Capacity utilization under 1% means the capacity hours in Autotask do not match reality. Check each resource's configured hours per week/year. If they default to 2,080 and your team works 1,800, the math will always be wrong. Correct the capacity settings so utilization dashboards become useful.
Resources A through E may have billable work logged under non-billable work types. Pull a sample of 20 time entries for each and check whether the work type matches the actual work done. One misconfigured work type can drag an entire resource's ratio down.
The capacity data shows massive unlogged hours. Set a minimum daily logging target (e.g., 6.5 hours per 8-hour day) and track compliance weekly. Unlogged hours are the biggest invisible cost: you cannot bill for time you did not record.
Both have 1,000+ hours logged but sit at 49% and 55.6% billable. They are your highest-volume resources below target. Shift some of their internal project work to resources with lower total hours (B, C, G) and assign more client-facing tickets to E and H. Even a 10-point improvement on these two would noticeably move the portfolio average.
A billable hour is any time entry in Autotask where the work type or billing code is set to billable.
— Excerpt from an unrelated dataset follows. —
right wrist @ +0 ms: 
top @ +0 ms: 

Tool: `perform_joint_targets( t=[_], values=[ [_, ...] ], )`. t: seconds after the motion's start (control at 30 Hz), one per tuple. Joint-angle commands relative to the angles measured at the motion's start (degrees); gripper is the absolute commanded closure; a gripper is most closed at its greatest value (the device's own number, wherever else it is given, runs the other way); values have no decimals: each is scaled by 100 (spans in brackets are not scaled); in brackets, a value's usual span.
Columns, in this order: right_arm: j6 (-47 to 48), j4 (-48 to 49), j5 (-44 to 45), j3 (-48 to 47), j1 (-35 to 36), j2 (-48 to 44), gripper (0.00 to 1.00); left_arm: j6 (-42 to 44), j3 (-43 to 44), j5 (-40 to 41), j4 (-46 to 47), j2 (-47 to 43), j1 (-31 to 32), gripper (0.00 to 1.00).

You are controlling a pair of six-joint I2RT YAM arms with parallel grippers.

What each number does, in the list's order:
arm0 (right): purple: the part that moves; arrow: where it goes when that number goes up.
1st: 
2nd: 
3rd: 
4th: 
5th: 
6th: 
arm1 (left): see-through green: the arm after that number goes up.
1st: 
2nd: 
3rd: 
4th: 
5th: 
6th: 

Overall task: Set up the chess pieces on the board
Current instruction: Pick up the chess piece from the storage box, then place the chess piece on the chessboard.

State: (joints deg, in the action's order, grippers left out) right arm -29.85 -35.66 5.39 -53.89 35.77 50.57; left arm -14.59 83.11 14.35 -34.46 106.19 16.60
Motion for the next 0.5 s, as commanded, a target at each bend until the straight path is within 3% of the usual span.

This is determined by the work type configuration in your Autotask setup. If a work type is marked non-billable, all time entries under it count as internal, regardless of whether the work was done for a client.
Capacity-based utilization divides actual logged hours by the capacity hours configured in Autotask. If capacity is set to 2,080 hours/year but a resource only logs 400 hours, the utilization will be under 20% before you even consider billable vs. non-billable. The near-zero numbers in this report suggest either capacity settings are too high or time logging is severely incomplete.
The industry benchmark is 80% for client-facing technical staff. Service desk engineers and field technicians should aim for 75-85%. Team leads and managers are often lower (50-65%) because they split time between client work and internal coordination. The key is to set different targets by role rather than applying one number to everyone.
It depends on the role. A service desk tech at 40% billable is a problem. A project manager at 40% might be normal. Before taking action, check the resource's role, the types of projects they work on, and whether their time entries are classified correctly. A misclassified work type can make a billable resource look non-billable in the data.
Start with an audit. Pull the resource's time entries for the last 90 days and check which work types they log against. If billable work is logged under non-billable work types, fix the classification. If the resource genuinely does mostly internal work, reassign some client-facing tickets to them. If time logging is incomplete, set a daily minimum and track compliance.